Fatal Strike (McClouds & Friends #10)(10)
He started breaking camp before he’d even made any conscious decision to do so. No reason to drag it out now that the decision was made. He no longer saw her image, even when he looked for her, but he sensed that she was still in there. He felt her bright glow. He couldn’t stop feeling for it. It had been so long since he’d talked to someone.
Yikes. That thought made him cringe.
But at least his mind was made up. The wind smelled of snow, he was getting worse, not better, and he’d better get some help before he was too far gone to help himself. Before he became dangerous.
The woods were pitch dark, but one of the few advantages to his Spruce Ridge brain makeover was night vision. He could hike through trackless woods at two A.M. as easily as at noon. He hoisted his pack.
He was a couple of hours into it when the beep sounded. At that point, he didn’t even try to resist. It was useless effort.
The screen read u there?
He had nothing further to lose at this point, not even his sanity. It was already long gone, so what the f*ck. He mentally typed out lara?
There was a long, shocked pause. Then,
how do u know my name?
I know who u r. l c u when I dream. Wt r u doing in here?
hiding out was her terse reply.
huh?
this is the only place they can’t get me
dont understand, he typed.
i dont need u to understand. I just need a place to hide.
bad day? he asked.
oh u have no idea was her reply. Then she winked out again, like she had last night. But this time, she was gone completely.
His senses kept on groping for her.
His pace quickened to a run as he reflected upon two unsettling things. One, the brief conversation had given him an erection. His crotch strained against his jeans. Two, his headache was gone, for the first time in what felt like forever. Not that he was complaining. He felt almost giddy. Probably it was all about blood flow. The erection, the headache relief. Vasodilators doing their thing. But still. The sensory input was as intense as ever, but he was taking it all in and processing it, as if it were normal to see in the dark at two in the morning. Or hear a bird’s heartbeat. He had more bandwidth. A lot more.
Talking to Lara was evidently therapeutic.
God forbid he get obsessed over a ghost girl. Granted, he had a tendency to fixate on unattainable chicks. But getting all wound up about a figment of his own imagination? A woman who had shuffled off this mortal coil before he even met her? Come on. Get real.
No further beeps sounded on his Lara sensors in the time it took to hike down to the truck. That was good, since his current plan was to medicate her out of existence. The idea made him uncomfortable. Like he would betray her by smashing a pharmaceutical hammer down onto that part of his brain that could talk to her.

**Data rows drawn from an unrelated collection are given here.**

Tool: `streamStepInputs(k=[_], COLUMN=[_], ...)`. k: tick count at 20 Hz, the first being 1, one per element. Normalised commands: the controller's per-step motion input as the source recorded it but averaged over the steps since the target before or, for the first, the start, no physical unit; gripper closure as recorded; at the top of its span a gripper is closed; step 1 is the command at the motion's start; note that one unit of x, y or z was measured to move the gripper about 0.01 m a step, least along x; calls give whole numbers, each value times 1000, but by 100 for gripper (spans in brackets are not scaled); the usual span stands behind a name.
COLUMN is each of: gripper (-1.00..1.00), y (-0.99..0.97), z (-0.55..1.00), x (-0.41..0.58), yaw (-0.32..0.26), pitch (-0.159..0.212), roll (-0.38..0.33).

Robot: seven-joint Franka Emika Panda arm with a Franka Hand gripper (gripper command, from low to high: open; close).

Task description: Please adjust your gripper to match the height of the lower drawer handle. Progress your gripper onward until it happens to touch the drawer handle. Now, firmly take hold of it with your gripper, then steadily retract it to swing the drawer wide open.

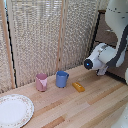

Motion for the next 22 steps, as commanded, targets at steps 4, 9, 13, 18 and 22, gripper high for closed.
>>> streamStepInputs(k=[4,9,13,18,22], gripper=[100,100,100,100,100], y=[-261,9,323,691,721], z=[0,-10,2,106,215], x=[16,-42,28,189,309], yaw=[-77,-48,-32,-9,9], pitch=[9,1,0,69,138], roll=[70,4,102,205,258])
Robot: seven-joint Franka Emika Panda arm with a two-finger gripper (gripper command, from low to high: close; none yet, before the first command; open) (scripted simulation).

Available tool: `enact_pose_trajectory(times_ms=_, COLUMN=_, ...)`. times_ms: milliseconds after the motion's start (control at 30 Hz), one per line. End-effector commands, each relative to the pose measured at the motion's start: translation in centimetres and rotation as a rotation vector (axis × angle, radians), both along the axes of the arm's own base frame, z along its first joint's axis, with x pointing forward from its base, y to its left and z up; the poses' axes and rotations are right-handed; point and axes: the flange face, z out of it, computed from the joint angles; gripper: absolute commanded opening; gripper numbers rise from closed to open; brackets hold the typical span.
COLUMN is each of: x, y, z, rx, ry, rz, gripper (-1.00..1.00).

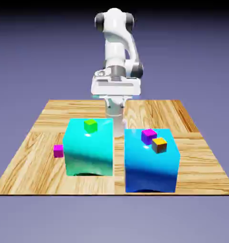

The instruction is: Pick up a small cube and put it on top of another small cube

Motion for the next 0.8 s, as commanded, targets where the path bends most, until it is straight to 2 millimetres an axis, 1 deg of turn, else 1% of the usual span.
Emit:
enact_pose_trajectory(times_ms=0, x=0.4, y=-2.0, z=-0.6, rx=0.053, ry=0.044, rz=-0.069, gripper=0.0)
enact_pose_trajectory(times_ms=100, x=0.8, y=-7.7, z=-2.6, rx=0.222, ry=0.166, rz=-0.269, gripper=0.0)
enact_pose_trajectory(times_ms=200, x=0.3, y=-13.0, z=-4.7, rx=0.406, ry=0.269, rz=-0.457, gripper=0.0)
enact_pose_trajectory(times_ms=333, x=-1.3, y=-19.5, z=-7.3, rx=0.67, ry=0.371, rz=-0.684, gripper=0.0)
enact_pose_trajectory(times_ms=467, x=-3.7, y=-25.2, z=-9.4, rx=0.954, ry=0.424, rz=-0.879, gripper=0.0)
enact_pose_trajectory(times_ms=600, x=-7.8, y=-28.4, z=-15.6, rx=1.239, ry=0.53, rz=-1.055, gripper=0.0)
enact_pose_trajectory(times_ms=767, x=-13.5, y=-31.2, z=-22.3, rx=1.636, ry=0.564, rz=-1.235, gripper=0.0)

i dont have anyplace else 2 go. this is the only place they cant get me. Her texted words reverberated in his head. Plaintive, desperate.
What would happen if he took those meds, made the messages go away? Would she still have a place to hide? And what did it indicate about his mental state, that he was even asking questions like this?
Oh, man. Don’t even go there. Just keep running. Just outrun it.
The Dodge Ram he’d bought from Sean waited patiently under its forest camo tarp. He shimmied beneath the vehicle to take out the box attached to the undercarriage, where he stashed his electronics.
The engine fired up with no hesitation, even after weeks of abandonment. He plugged the phone in, and started down the long, twisting logging road. About a mile from the town at the pass, he got some cell coverage, so he stopped to assess his social situation.
Eighteen missed calls. Forty-two text messages. Twelve from his mother. Six from Sean, nine from Aaro, four from Bruno. Seven from Cindy, his cheating ex-girlfriend, whose face he had difficulty recalling. If Cindy was texting him, probably the wanker rock musician she’d dumped him for had moved on, and she was ready to take up with her default chump again.
Huh. If there was one good thing about getting his ass kicked to hell and gone, it was that it put his love life sternly into perspective. The Cindy thing seemed so small to him now. Something that had happened to a much younger self. He deleted Cindy’s messages unread.
He deleted his mother’s messages, too, except for the most recent one, which he glanced at. Standard hysterical maternal anxiety. He would call her as soon as he had filled the prescriptions in his wallet. He could face his mother only if drugged into a state of catatonic calm.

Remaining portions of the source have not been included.